◆ RAW DATA:

※

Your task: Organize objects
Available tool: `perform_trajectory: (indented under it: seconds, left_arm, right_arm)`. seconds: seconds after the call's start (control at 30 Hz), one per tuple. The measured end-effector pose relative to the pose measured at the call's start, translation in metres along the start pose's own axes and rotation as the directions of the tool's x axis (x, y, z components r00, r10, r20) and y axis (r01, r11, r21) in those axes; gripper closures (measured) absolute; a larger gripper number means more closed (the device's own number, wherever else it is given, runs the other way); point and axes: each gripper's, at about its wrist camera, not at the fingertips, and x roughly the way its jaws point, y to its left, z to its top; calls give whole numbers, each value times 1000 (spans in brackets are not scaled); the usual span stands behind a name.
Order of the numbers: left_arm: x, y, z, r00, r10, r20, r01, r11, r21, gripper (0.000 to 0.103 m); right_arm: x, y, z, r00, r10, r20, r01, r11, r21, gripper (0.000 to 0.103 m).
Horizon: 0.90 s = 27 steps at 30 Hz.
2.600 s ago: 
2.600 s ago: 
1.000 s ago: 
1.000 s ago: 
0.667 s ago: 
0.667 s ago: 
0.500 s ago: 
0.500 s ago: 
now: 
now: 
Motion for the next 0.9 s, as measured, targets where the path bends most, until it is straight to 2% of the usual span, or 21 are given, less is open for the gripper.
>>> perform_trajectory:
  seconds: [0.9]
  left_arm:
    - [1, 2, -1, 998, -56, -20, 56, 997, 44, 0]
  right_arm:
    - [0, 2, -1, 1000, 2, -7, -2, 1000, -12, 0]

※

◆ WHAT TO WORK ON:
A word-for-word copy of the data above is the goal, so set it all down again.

◆ SOLUTION TO THIS PROBLEM:
Your task: Organize objects
Available tool: `perform_trajectory: (indented under it: seconds, left_arm, right_arm)`. seconds: seconds after the call's start (control at 30 Hz), one per tuple. The measured end-effector pose relative to the pose measured at the call's start, translation in metres along the start pose's own axes and rotation as the directions of the tool's x axis (x, y, z components r00, r10, r20) and y axis (r01, r11, r21) in those axes; gripper closures (measured) absolute; a larger gripper number means more closed (the device's own number, wherever else it is given, runs the other way); point and axes: each gripper's, at about its wrist camera, not at the fingertips, and x roughly the way its jaws point, y to its left, z to its top; calls give whole numbers, each value times 1000 (spans in brackets are not scaled); the usual span stands behind a name.
Order of the numbers: left_arm: x, y, z, r00, r10, r20, r01, r11, r21, gripper (0.000 to 0.103 m); right_arm: x, y, z, r00, r10, r20, r01, r11, r21, gripper (0.000 to 0.103 m).
Horizon: 0.90 s = 27 steps at 30 Hz.
2.600 s ago: 
2.600 s ago: 
1.000 s ago: 
1.000 s ago: 
0.667 s ago: 
0.667 s ago: 
0.500 s ago: 
0.500 s ago: 
now: 
now: 
Motion for the next 0.9 s, as measured, targets where the path bends most, until it is straight to 2% of the usual span, or 21 are given, less is open for the gripper.
>>> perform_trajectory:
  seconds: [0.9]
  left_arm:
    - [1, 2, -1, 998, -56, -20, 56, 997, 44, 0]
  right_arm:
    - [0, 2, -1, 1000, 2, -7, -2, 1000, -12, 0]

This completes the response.